* [HOW TO COMPLETE THIS TASK] Here is the task for the records below: repeat exactly the lines from the one with "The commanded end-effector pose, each" to the one with "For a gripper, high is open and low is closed", both included, and nothing else.

* [LISTED ENTRIES]
____

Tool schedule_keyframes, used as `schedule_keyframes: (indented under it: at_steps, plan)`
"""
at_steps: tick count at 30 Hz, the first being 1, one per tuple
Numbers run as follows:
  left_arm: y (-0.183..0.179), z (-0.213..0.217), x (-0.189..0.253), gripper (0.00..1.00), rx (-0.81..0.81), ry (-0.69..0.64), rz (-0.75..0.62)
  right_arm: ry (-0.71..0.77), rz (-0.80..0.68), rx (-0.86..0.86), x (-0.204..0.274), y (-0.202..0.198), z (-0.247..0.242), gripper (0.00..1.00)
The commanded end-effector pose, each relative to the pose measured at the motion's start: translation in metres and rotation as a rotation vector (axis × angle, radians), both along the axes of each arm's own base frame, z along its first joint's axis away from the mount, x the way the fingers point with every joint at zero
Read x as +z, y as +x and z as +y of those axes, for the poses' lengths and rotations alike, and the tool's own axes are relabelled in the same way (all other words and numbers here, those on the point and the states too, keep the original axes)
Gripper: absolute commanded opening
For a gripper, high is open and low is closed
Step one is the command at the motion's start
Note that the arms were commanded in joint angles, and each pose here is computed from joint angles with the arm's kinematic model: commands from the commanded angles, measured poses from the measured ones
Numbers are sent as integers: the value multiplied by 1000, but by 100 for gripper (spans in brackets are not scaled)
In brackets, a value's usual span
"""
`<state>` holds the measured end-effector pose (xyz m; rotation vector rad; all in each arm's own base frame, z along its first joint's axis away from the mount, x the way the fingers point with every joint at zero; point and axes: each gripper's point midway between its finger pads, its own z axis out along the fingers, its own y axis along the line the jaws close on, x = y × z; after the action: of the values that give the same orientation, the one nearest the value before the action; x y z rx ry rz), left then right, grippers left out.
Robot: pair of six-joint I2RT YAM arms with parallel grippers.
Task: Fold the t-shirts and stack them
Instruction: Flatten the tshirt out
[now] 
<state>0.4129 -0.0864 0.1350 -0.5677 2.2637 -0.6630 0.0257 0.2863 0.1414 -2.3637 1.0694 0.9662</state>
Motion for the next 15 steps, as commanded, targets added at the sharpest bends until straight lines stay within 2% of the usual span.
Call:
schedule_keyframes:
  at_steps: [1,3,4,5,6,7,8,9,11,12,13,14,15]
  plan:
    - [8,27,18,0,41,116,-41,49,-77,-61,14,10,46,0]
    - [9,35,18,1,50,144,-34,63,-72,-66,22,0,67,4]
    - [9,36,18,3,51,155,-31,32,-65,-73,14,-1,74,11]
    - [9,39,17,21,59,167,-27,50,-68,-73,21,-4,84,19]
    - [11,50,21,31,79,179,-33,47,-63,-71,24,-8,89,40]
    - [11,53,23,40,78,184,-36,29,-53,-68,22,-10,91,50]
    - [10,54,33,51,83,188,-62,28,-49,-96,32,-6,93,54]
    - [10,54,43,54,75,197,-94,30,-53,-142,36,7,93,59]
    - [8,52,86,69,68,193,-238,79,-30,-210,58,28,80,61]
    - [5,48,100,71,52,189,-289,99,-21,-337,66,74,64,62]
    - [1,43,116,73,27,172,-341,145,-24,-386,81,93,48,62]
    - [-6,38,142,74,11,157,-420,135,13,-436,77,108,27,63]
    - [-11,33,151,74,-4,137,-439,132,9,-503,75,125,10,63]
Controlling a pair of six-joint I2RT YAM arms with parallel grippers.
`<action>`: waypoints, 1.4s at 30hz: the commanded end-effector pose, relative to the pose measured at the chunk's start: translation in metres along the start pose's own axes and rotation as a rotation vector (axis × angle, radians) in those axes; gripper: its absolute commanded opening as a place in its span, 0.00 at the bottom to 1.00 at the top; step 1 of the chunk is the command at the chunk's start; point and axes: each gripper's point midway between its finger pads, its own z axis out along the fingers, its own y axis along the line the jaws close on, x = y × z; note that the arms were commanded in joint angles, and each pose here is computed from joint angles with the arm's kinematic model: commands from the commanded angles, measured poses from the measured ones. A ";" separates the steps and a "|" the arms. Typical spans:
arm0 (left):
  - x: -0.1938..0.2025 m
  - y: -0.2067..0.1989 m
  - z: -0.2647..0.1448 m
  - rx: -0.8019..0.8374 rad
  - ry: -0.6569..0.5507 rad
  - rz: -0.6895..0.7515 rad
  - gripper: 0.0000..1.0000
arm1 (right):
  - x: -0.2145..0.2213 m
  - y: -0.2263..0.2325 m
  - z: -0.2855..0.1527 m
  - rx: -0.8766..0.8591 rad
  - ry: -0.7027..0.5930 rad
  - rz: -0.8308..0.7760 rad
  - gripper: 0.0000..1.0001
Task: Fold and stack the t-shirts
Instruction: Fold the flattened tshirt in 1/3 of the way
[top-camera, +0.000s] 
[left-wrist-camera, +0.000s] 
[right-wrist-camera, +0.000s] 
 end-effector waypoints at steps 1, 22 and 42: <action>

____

* [FINISHED EXERCISE]
The commanded end-effector pose, each relative to the pose measured at the motion's start: translation in metres and rotation as a rotation vector (axis × angle, radians), both along the axes of each arm's own base frame, z along its first joint's axis away from the mount, x the way the fingers point with every joint at zero
Read x as +z, y as +x and z as +y of those axes, for the poses' lengths and rotations alike, and the tool's own axes are relabelled in the same way (all other words and numbers here, those on the point and the states too, keep the original axes)
Gripper: absolute commanded opening
For a gripper, high is open and low is closed

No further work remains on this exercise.